Nationwide, the number (standard deviation [SD]) of Medicaid/Medicare-certified beds per 100,000 population aged ≥65 years declined from 4882 (931) in 1996 to 3480 (912) in 2016 (Fig. 1; online Additional file 1: Figure S1, top panel). Considerable geographic variation in the overall availability of nursing home care was observed. The county-specific number of Medicaid/Medicare-certified beds, per 100,000 population aged ≥65 years, ranged from 1049 to 7900 (difference 6851) in 1996 and from 70 to 6725 (difference 6655) in 2016 (Fig. 2). Availability in the West and East regions was lower than in the Central regions in both 1996 and 2016, and was higher in the West-South Central region (Fig. 2). The weighted Pearson correlation coefficient of county-specific availabilities between 1996 and 2016 was 0.78 (95% Confidence Interval (CI) 0.77–0.79), indicating that the geographic pattern of availability persisted over time. The county-specific characteristics adjusted annual decline in availability of all nursing home care, regardless of star rating, was 0.5% (95% CI 0.44–0.55).
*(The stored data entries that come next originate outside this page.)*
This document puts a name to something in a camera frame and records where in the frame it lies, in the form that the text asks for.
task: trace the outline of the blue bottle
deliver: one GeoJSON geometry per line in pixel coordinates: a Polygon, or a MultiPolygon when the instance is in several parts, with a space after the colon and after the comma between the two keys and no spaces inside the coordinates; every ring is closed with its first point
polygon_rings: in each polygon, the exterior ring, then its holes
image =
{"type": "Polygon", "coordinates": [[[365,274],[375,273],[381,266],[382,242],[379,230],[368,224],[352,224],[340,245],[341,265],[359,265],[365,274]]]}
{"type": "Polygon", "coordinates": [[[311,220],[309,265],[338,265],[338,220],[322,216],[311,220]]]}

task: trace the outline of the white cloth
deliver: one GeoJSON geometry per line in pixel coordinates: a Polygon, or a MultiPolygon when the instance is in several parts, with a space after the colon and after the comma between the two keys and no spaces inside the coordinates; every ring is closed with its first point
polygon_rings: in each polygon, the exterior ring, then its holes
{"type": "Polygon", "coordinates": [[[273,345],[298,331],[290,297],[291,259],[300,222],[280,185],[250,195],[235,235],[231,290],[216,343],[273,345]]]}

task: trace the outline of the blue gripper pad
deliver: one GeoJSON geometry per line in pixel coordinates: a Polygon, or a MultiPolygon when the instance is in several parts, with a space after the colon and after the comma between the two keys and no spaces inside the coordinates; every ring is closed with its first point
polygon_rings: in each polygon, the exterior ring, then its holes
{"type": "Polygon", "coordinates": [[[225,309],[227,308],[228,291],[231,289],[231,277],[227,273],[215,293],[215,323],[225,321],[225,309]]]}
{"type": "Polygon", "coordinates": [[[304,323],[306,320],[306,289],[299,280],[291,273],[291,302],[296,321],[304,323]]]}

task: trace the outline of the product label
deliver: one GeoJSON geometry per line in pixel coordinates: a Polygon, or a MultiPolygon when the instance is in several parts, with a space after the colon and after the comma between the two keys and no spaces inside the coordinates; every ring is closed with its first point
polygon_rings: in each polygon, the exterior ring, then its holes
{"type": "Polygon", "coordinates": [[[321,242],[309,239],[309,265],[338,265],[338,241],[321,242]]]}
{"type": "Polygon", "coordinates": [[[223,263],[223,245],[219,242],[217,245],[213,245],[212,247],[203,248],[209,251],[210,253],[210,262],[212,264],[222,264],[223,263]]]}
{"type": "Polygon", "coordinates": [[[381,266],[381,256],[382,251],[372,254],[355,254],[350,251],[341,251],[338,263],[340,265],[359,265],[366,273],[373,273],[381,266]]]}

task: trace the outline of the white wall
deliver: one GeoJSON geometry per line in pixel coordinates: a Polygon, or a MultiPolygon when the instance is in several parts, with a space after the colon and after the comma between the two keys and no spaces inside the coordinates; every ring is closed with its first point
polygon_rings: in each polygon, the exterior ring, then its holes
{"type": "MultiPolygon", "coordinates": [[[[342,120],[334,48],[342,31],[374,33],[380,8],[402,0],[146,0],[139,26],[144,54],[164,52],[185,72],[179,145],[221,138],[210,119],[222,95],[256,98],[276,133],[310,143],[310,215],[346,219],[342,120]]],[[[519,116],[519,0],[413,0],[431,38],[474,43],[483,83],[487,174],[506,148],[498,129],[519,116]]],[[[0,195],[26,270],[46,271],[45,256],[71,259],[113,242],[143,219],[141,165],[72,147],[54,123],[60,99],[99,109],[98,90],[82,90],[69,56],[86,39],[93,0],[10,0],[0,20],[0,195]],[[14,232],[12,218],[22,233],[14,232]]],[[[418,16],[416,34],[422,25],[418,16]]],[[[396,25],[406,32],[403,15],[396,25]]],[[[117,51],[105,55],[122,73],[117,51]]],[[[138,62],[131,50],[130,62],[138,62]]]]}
This decline was consistent across all census divisions but was most pronounced in the Pacific division, from 4064 beds per 100,000 population aged ≥65 years in 1996 to 2111 in 2016 (difference 1953), and least pronounced in the West-Central division, from 5296 per 100,000 population aged ≥65 years in 1996 to 4538 in 2016 (difference 758; Fig. 3, top panel). At the state level and in 2016, the 5 states with the highest mean (SD) availability of 5-star nursing home care were Texas (4340 [50]), Missouri (4263 [89]), Louisiana (4259 [593]), Oklahoma (4175 [107]), and Iowa (4114 [58] (Fig. 4, top panel). The 5 states with lowest availability were Hawaii (1500 [435]), Oregon (1613 [59]), Arizona (1748 [195]), California [1822 [61]), and Washington (2139 [98] (Fig. 4, top panel).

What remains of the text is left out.